1918年第4回大会は米騒動により本大会自体が中止になっており、オモテの優勝校が決まっていませんので、ウラも決まらないことになります。

1919年第5回大会は14校出場の13試合ですから、ノーマルなトーナメント戦です。全国大会におけるウラ優勝校は愛知一中です。

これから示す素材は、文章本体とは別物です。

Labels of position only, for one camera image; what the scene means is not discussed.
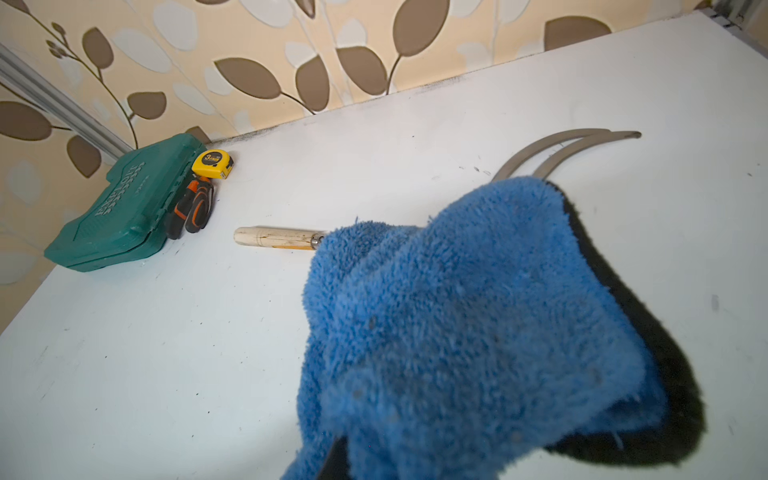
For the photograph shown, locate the sickle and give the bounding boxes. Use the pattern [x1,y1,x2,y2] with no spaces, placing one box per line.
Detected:
[532,129,642,180]
[491,128,609,183]
[233,226,328,250]

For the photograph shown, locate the blue grey microfiber rag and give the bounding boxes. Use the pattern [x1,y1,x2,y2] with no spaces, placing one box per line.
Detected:
[280,175,708,480]

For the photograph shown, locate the yellow tape measure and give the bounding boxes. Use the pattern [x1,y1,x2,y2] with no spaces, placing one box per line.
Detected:
[191,149,234,180]

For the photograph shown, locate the green plastic tool case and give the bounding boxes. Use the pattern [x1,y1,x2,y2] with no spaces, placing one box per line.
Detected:
[44,133,205,272]

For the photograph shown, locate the red handled pliers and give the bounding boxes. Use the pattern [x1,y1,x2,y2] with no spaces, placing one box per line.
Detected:
[164,176,214,240]

  • 神戸一中7-4長野師範1-0小倉中9-1鳥取中4-3愛知一中

ただし、東海大会では不思議なリーグ戦?が行われており、1勝1分けの彦根中ではなく1勝0敗の大垣中が準決勝(相当)に進出しています。ウラ優勝校を辿ることは妥当ではないと私は判断しました。(→「東海リンク戦の影に滋賀師範あり」

1920年第6回大会はオモテが関西学院、ウラが福島中です。1921年第7回大会はオモテが和歌山中、ウラが富山中となります。